Primeiro uma água fresca. Compra-se a garrafa num dos quiosques na entrada do parque, que todos os dias devem matar a sede a muitos fãs dos Beatles que ali passam em peregrinação, com máquina fotográfica na mão. Entramos pela West Drive, que liga o parque à rua principal que lhe serve de fronteira. Viramos na 72th Transverse… E não muitos passos depois, nem reparando que o “memorial” a Lennon, feito com calçada portuguesa, estava mesmo ali ao nosso lado, chegamos finalmente à estrutura construida na década de 60 do século XIX. Duas escadarias laterais, uma galeria subterrânea e mais uma escadaria ao fundo. E, lá em baixo, a mesma estátua que nos anos 60 era ponto de encontro de beatniks e, nos 70, de dealers.
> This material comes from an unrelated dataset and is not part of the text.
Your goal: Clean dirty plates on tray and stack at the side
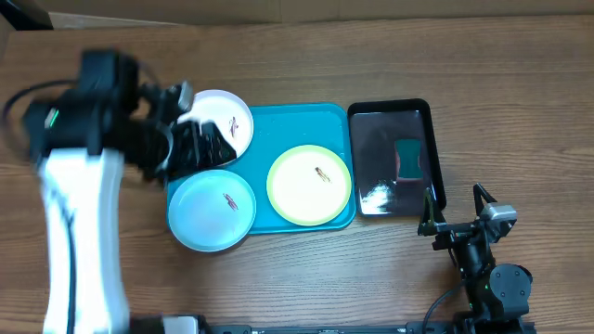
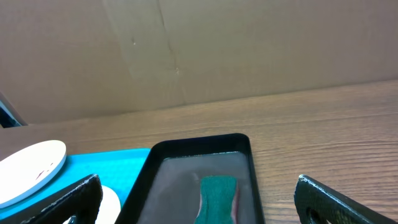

A mesma que fecha o plano final do genérico do telefilme… Na televisão são poucos segundos… Ao vivo, sem efeitos especiais, foi viagem para quase três horas…

Banda sonora:

Angels In America, de Thomas Newman
A banda sonora do genérico de que se fala. A música é interpretada por uma orquestra dirigida pelo próprio Thomas Newman.






Go Away White, dos Bauhaus
É o menos interessante dos álbuns dos Bauhaus, nascendo da sua mais recente reunião. A ligação faz-se na capa, onde surge uma foto da estátua que vemos na fonte de Bethesda.




Central Park in the Dark, de Charles Ives
São várias as gravações desta obra de 1906 de Charles Ives. Uma das melhores gravações da obra é esta, que a DG editou e que resulta de uma gravação de 1987 dirigida por Leonard Bernstein, à frente da New York Philarmonic.